The Variety of Search Engines


There are literally hundreds of search engines, so it is hard to know where to start. Although the top three mentioned earlier are like a council of towering redwoods at the entrance of a forest, the other trees can each, in their own way, provide value-added services. As an initial simplification, there are only four types of search engine, as follows.

Primary Search Engines


Their robots have accessed a significant portion of the Internet and the resulting database is keyword searchable. Thus defined, there are six primary search engines:

Alta Vista
http://www.altavista.com/
Excite
http://www.excite.com/
InfoSeek
http://www2.infoseek.com/
Lycos
http://www.lycos.com/
NlightN
http://www.nlightn.com/
Open Text
http://www.opentext.com:8080/

Niche Search Engines


These search engines have gatherers which can be either human or robotic. They collect information to form databases of a small fraction (under ten percent) or a specialized segment of the Internet. Examples of the small fraction search engine are

Harvest Broker
http://harvest.cs.colorado.edu/
Magellan
http://www.webcrawler.com/
WebCrawler
http://webcrawler.com/
WWW Worm
http://wwww.cs.colorado.edu/wwww

The specialized segment database, known also as a subject directory, comes in two varieties: browsable and searchable. A subject directory is a search engine if it is searchable. A browsable subject directory, such as the Bookmark page on my Web page,is not a search engine. The most famous of all subject directories, Yahoo, is searchable as well as browsable.
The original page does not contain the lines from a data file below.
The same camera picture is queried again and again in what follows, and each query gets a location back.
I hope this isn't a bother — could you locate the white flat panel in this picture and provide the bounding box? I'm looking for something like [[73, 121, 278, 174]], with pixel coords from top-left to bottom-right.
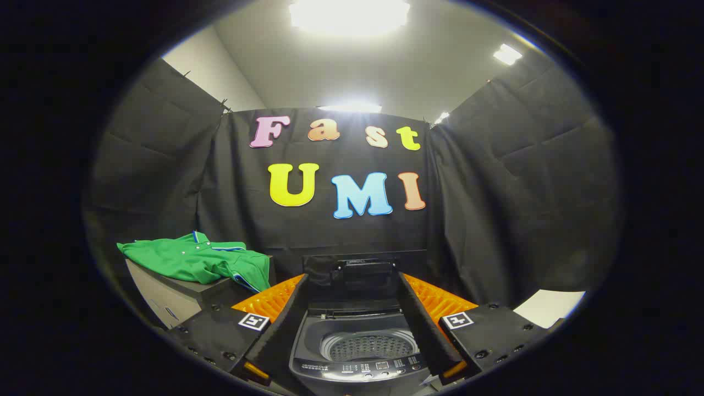
[[513, 290, 586, 329]]

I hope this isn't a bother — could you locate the large ceiling light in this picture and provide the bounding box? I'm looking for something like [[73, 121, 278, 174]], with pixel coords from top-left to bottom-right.
[[289, 0, 410, 35]]

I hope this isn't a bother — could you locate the small square ceiling light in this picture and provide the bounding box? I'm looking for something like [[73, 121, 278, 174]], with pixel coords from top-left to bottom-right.
[[493, 44, 523, 65]]

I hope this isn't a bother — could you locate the tinted washing machine lid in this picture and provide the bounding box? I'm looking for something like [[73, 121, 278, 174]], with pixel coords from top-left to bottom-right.
[[302, 250, 427, 317]]

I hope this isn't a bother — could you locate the green polo shirt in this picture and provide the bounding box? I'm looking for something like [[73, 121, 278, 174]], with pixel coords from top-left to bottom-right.
[[117, 232, 271, 293]]

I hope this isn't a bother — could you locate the long ceiling light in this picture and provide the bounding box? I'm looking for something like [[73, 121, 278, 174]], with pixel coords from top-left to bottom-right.
[[318, 103, 383, 114]]

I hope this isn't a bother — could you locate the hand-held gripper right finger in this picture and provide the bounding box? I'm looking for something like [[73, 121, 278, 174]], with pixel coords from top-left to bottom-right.
[[397, 272, 551, 386]]

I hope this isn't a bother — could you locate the dark grey cabinet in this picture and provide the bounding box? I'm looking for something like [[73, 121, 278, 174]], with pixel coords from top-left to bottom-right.
[[125, 256, 276, 331]]

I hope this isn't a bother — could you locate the dark grey washing machine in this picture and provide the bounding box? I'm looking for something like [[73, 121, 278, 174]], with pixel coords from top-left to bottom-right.
[[289, 305, 435, 396]]

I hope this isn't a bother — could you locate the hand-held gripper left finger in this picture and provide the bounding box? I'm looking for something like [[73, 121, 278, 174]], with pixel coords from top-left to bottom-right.
[[165, 273, 310, 386]]

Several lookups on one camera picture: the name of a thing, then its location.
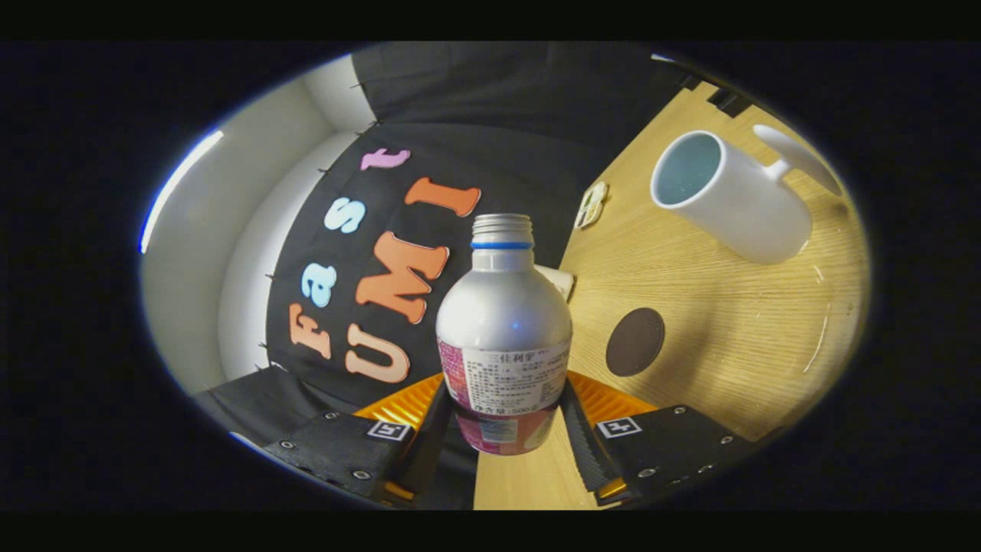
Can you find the white toaster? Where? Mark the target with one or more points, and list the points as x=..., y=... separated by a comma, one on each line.
x=558, y=282

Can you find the long ceiling light panel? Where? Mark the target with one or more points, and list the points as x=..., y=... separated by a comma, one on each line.
x=180, y=185

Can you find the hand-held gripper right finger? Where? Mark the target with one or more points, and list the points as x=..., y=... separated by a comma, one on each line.
x=586, y=452

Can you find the white cup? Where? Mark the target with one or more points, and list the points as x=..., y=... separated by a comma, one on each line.
x=743, y=207

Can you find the dark brown round coaster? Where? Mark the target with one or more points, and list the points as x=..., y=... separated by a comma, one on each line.
x=634, y=342

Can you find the white flat handheld device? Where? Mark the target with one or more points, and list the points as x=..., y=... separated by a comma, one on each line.
x=591, y=205

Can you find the wooden table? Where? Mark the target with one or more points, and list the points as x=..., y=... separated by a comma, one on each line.
x=728, y=330

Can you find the small black table bracket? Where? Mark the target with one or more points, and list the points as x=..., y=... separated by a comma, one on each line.
x=687, y=81

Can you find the silver juice bottle red label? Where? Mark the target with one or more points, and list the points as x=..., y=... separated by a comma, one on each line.
x=502, y=314

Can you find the black backdrop cloth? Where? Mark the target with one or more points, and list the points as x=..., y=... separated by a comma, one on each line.
x=460, y=100

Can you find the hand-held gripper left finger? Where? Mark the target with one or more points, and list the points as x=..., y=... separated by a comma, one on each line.
x=345, y=448

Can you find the large black table bracket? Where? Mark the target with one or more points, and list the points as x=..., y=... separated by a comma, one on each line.
x=730, y=101
When you "do a Yahoo," you use Yahoo to look up a keyword phrase. Yahoo first searches its 21-category subject directory and suggests sites for you to visit; it then uses the primary search engine, Open Text, to search the portion of the Internet covered by its database.
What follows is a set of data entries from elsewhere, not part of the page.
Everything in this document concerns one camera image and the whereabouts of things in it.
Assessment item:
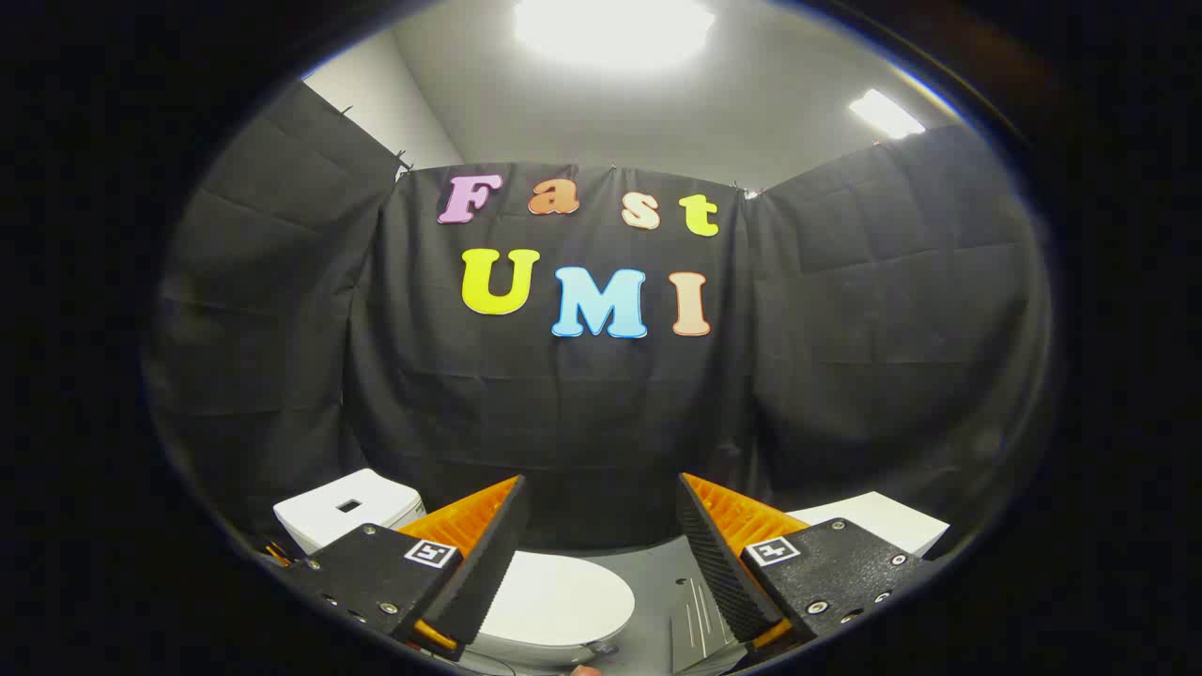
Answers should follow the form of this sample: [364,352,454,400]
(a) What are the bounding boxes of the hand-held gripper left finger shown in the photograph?
[266,475,532,663]

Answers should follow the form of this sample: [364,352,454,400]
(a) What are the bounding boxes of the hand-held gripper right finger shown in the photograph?
[676,472,940,655]

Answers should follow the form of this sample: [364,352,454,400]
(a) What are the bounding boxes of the white toilet lid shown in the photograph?
[470,551,637,651]

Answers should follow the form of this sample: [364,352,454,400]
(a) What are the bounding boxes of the white toilet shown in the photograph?
[273,469,621,669]

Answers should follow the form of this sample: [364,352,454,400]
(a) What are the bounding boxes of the black backdrop cloth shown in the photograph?
[141,80,1057,555]

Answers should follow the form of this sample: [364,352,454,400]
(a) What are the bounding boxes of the grey cabinet with white top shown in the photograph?
[671,491,951,673]

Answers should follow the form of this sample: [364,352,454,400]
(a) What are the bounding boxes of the small ceiling light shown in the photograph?
[850,89,927,141]
There are over a hundred specialized segment search engines. Here are a few:

CNN Search
Has current CNN news and archived new stories.
http://www.cnn.com/
Point Top 5%
Database consists of the top 5% Web sites.
http://www.pointcom.com/
Shareware.com
A new service from c|net inc. Enables you to browse the most popular, new arrivals, or by subject. Has a searchable database of 160,000 software files.
http://www.shareware.com/
Veronica
A search engine for gopherspace, a text only segment of the Internet.
gopher://munin.ub2.lu.se/11/resources/veronica

Mega Index Search Engines


These do not have robots that scurry to and fro picking up sites. They do, however, provide access to primary search engines, niche search engines, and even other mega index search engines. They attempt to provide an all in one location for accessing information on the Internet. There are over a hundred; here is a sampling.

Bobaworld
http://gagme.wwa.com/~boba/search.html
NetPad
http://eshnav.com/netpad/

Bobaworld accesses each of the six primary search engines and NetPad accesses five of them. NetPad accesses a number of additional sites:

CIA World Factbook Library of Congress
Maps in the news

Simultaneous Mega Index Search Engines


These access most of the primary search engines all at once. There are just two:

Meta Crawler
http://metacrawler.cs.washington.edu:8080/
Savvy Search
http://www.cs.colostate.edu/~dreiling/smartform.html

Conclusion


The information seeker will have a daunting task if there are hundreds of search engines and if all search engines are equal. But they are not all equal.

It is reassuring to know that there are only six search engines that cover a significant part of the Internet. In fact, the Top Three (Alta Vista, Lycos, and Open Text) will between them bring most searches to a successful result.

There are, however, important segments of the Internet that are currently best covered by specialized search engines. If you are lucky, the primary search engine will point you to these specialized databases. In a sense, this begs the question since you are likely to get 200 or so returns for your query and these will take hours to explore. A general knowledge of what's available with the niche search engines, then, should be included in the information seeker's repertoire.